Writing for the Hill on Tuesday, a top British think tank director calls on new prime minister Boris Johnson embrace China. It’s sad to see Chatham House, a former intellectual leader of the liberal international order, now so servile to Beijing.
Sadly, such servility is the only way to understand director Robin Niblett’s words. He says that former Prime Minister Theresa May “quickly learned — as Boris Johnson will — that Britain would benefit greatly from increasing its relatively low level of exports to China, attracting more Chinese investment into U.K. energy and transport infrastructure, and having British financial and service companies participate in China’s Belt and Road Initiative.”
Wow.
While it’s obvious that Britain would benefit from increased exports to China, it’s tragic to see a call for Britain’s financial sector to support the Belt and Road Initiative. After all, Beijing’s Belt and Road Initiative is not an economic project as we would normally perceive it.
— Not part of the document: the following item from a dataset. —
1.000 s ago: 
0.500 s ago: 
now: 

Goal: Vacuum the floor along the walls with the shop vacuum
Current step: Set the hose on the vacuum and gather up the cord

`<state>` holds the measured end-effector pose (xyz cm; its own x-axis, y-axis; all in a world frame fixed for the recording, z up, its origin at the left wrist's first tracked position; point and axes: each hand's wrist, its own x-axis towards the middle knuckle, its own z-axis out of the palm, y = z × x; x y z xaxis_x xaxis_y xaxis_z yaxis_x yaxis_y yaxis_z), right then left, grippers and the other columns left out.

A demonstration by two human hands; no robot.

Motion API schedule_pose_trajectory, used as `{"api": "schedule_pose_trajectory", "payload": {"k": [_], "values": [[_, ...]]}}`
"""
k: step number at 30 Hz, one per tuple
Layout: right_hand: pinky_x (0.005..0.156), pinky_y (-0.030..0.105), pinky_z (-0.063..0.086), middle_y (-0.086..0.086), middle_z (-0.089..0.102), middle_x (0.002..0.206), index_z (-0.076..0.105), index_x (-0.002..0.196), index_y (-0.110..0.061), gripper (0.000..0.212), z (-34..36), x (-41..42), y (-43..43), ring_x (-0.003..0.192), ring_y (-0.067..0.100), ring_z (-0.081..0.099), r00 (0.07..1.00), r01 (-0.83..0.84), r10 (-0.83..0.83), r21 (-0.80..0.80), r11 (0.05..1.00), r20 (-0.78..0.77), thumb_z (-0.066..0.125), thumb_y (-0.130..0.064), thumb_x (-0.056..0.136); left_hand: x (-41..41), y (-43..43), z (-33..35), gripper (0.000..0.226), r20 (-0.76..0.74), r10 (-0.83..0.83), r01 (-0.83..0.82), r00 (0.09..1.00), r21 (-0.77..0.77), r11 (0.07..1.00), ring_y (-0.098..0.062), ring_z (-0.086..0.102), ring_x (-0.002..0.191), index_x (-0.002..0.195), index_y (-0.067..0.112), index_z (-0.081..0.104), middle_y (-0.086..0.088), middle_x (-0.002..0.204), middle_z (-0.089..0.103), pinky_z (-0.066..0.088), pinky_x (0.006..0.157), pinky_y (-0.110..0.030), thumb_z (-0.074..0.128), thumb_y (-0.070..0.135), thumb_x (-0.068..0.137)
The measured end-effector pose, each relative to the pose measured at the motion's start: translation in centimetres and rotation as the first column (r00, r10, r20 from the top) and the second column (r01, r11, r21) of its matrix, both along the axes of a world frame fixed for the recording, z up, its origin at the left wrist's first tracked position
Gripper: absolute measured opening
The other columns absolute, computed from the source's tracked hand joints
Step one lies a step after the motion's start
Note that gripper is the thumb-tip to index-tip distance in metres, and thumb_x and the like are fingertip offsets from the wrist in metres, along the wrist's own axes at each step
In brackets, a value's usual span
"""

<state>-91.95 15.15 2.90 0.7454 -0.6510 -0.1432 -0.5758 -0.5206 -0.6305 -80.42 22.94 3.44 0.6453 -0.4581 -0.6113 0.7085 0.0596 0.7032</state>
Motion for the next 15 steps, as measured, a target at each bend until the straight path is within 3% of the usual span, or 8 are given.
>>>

Instead, it is an initiative designed to displace the American-led international order with a feudal-mercantile order led by Beijing. That is to say, a new order of cronyism, undemocratic governance, and coercive territorial threats in the service of one nation’s interests.
China’s order conflicts absolutely with Chatham House’s mission statement “to help governments and societies build a sustainably secure, prosperous and just world.”
Niblett doesn’t care.
“With the Trump administration still calibrating the precise level of its economic sanctions against Huawei, the Johnson government may decide it can also kick the question over the extent of the company’s continued involvement in the UK’s 5G [network] roll-out further down the road,” he writes.
Assessed against the rest of his article, Niblett’s “the Johnson government may decide” comment seems clearly designed as a suggestion rather than an observation.
That matters. British intelligence services have pointed out Huawei’s utility as a Chinese intelligence platform. Thus, in the context of U.S. warnings over what London’s embrace of Huawei would mean for the special relationship, Niblett’s words offer implicit disdain for the special relationship.
To be fair to Chatham House, its donor list does not stand out as being heavily financed by China (although some private donors may be fronts for the Chinese government). And true, not all British foreign policy intellectuals share Niblett’s point of view. But unfortunately, Niblett’s words carry an influence we cannot ignore.